Abstract:
This study investigates transfer ribonucleic acid (tRNA) conformational dynamics in the context of MELAS (mitochondrial encephalomyopathy, lactic acidosis, and stroke-like episodes) using solid-state silicon nitride (SiN) nanopore technology. SiN nanopores in thin membranes with specific dimensions exhibit high signal resolution, enabling real-time and single-molecule electronic detection of tRNA conformational changes. We focus on human mitochondrial tRNALeu(UAA) (mt-Leu(UAA)) that decodes Leu codons UUA/UUG (UUR) during protein synthesis on the mt-ribosome. The single A14G substitution in mt-Leu(UAA) is the major cause of MELAS disease. Measurements of current blockades and dwell times reveal distinct conformational dynamics of the wild-type (WT) and the A14G variant of mt-Leu(UAA) in response to the conserved post-transcriptional m1G9 methylation. While the m1G9-modified WT transcript adopts a more stable structure relative to the unmodified transcript, the m1G9-modified MELAS transcript adopts a less stable structure relative to the unmodified transcript. Notably, these differential features were observed at 0.4 M KCl, but not at 3 M KCl, highlighting the importance of experimental settings that are closer to physiological conditions.

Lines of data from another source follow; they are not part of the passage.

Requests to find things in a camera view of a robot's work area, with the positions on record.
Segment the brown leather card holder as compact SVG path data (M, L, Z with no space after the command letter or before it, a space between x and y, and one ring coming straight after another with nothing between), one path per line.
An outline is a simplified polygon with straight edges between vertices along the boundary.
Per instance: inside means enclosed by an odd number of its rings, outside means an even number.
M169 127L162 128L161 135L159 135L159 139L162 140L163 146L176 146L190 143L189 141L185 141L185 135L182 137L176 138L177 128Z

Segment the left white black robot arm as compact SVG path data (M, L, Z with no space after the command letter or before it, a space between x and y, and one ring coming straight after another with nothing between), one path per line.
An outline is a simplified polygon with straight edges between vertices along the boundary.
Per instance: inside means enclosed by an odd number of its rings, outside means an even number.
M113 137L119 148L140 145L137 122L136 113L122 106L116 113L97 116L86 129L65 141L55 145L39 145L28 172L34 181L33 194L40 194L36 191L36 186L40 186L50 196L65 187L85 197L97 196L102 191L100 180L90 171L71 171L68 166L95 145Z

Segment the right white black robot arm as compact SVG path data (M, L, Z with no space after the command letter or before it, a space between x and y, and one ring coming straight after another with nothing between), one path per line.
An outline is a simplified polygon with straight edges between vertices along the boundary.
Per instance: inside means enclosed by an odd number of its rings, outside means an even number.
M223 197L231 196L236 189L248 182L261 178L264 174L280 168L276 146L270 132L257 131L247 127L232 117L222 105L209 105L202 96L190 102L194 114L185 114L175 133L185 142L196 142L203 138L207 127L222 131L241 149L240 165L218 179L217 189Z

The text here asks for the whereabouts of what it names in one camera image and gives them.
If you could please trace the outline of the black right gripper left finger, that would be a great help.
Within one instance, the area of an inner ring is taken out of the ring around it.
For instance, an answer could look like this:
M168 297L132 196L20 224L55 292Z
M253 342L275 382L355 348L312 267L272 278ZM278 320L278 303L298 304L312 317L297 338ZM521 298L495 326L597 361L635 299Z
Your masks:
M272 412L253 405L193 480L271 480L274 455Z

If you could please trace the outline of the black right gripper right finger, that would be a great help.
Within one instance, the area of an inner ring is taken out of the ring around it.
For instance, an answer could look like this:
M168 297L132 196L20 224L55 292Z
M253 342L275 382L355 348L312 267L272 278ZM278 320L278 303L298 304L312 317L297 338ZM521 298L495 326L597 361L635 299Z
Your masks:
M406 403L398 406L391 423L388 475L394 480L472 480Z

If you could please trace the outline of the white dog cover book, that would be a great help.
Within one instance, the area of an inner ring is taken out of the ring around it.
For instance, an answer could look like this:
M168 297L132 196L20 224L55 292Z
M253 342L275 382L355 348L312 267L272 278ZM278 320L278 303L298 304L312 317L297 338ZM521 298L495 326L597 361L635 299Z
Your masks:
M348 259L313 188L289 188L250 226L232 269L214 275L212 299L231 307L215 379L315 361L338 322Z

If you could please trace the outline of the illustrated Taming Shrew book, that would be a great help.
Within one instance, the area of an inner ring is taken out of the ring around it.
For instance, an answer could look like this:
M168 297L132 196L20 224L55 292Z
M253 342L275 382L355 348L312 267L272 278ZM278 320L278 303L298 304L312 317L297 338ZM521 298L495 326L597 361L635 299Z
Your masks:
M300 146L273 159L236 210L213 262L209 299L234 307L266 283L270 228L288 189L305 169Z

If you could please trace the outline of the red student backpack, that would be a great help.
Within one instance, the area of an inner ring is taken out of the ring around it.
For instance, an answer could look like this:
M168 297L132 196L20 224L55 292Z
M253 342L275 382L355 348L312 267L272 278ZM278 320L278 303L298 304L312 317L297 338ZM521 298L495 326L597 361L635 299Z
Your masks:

This work demonstrates the feasibility of the nanopore platform to discern tRNA molecules that differ by a single-nucleotide substitution or by a single methylation event, providing an important step forward to explore changes in the conformational dynamics of other RNA molecules in human diseases.
摘要:
这项研究调查了MELAS(线粒体脑肌病,乳酸性酸中毒,和中风样发作)使用固态氮化硅(SiN)纳米孔技术。具有特定尺寸的薄膜中的SiN纳米孔表现出高信号分辨率,能够实时和单分子电子检测tRNA构象变化。我们专注于人类线粒体tRNALeu(UAA)(mt-Leu(UAA)),它在mt核糖体上的蛋白质合成过程中解码Leu密码子UUA/UUG(UUR)。mt-Leu(UAA)中的单个A14G取代是MELAS病的主要原因。当前阻断和停留时间的测量揭示了野生型(WT)和mt-Leu(UAA)的A14G变体对保守的转录后m1G9甲基化的反应的不同构象动力学。虽然m1G9修饰的WT转录本相对于未修饰的转录本采用更稳定的结构,m1G9修饰的MELAS转录物采用相对于未修饰的转录物更不稳定的结构。值得注意的是,在0.4MKCl下观察到这些差异特征,但不是在3MKCl,强调更接近生理条件的实验设置的重要性。这项工作证明了纳米孔平台辨别通过单核苷酸取代或通过单个甲基化事件而不同的tRNA分子的可行性。为探索人类疾病中其他RNA分子的构象动力学变化提供了重要的一步。